Task brief: Before you finish, make sure every line below has been written out exactly.

======== Supplied records

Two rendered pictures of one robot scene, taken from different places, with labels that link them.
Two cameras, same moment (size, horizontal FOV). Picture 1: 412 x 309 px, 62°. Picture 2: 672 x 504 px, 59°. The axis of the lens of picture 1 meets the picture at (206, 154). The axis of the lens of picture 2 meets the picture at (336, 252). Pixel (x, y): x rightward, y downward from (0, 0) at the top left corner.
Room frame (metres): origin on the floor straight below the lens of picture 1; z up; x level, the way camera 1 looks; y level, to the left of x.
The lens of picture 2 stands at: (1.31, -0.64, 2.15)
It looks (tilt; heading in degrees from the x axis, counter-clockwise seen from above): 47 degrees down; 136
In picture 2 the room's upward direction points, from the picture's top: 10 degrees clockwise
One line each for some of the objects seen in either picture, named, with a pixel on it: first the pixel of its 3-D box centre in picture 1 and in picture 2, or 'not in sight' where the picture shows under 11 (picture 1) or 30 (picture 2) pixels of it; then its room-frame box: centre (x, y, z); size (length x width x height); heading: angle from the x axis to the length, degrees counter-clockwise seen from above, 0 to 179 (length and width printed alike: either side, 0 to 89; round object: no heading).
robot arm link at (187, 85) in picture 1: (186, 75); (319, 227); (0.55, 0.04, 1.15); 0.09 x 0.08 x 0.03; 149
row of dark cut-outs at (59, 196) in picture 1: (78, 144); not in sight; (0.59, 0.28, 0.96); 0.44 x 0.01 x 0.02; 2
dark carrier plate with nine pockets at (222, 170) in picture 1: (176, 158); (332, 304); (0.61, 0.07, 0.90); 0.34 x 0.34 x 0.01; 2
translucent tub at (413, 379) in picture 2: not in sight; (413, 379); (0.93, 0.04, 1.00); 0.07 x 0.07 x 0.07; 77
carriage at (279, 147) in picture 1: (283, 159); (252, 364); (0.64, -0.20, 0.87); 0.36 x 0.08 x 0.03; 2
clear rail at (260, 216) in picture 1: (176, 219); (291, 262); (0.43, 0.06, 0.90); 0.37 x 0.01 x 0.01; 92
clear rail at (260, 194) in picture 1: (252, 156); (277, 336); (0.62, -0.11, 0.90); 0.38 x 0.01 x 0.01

================

Worked solution:
Two rendered pictures of one robot scene, taken from different places, with labels that link them.
Two cameras, same moment (size, horizontal FOV). Picture 1: 412 x 309 px, 62°. Picture 2: 672 x 504 px, 59°. The axis of the lens of picture 1 meets the picture at (206, 154). The axis of the lens of picture 2 meets the picture at (336, 252). Pixel (x, y): x rightward, y downward from (0, 0) at the top left corner.
Room frame (metres): origin on the floor straight below the lens of picture 1; z up; x level, the way camera 1 looks; y level, to the left of x.
The lens of picture 2 stands at: (1.31, -0.64, 2.15)
It looks (tilt; heading in degrees from the x axis, counter-clockwise seen from above): 47 degrees down; 136
In picture 2 the room's upward direction points, from the picture's top: 10 degrees clockwise
One line each for some of the objects seen in either picture, named, with a pixel on it: first the pixel of its 3-D box centre in picture 1 and in picture 2, or 'not in sight' where the picture shows under 11 (picture 1) or 30 (picture 2) pixels of it; then its room-frame box: centre (x, y, z); size (length x width x height); heading: angle from the x axis to the length, degrees counter-clockwise seen from above, 0 to 179 (length and width printed alike: either side, 0 to 89; round object: no heading).
robot arm link at (187, 85) in picture 1: (186, 75); (319, 227); (0.55, 0.04, 1.15); 0.09 x 0.08 x 0.03; 149
row of dark cut-outs at (59, 196) in picture 1: (78, 144); not in sight; (0.59, 0.28, 0.96); 0.44 x 0.01 x 0.02; 2
dark carrier plate with nine pockets at (222, 170) in picture 1: (176, 158); (332, 304); (0.61, 0.07, 0.90); 0.34 x 0.34 x 0.01; 2
translucent tub at (413, 379) in picture 2: not in sight; (413, 379); (0.93, 0.04, 1.00); 0.07 x 0.07 x 0.07; 77
carriage at (279, 147) in picture 1: (283, 159); (252, 364); (0.64, -0.20, 0.87); 0.36 x 0.08 x 0.03; 2
clear rail at (260, 216) in picture 1: (176, 219); (291, 262); (0.43, 0.06, 0.90); 0.37 x 0.01 x 0.01; 92
clear rail at (260, 194) in picture 1: (252, 156); (277, 336); (0.62, -0.11, 0.90); 0.38 x 0.01 x 0.01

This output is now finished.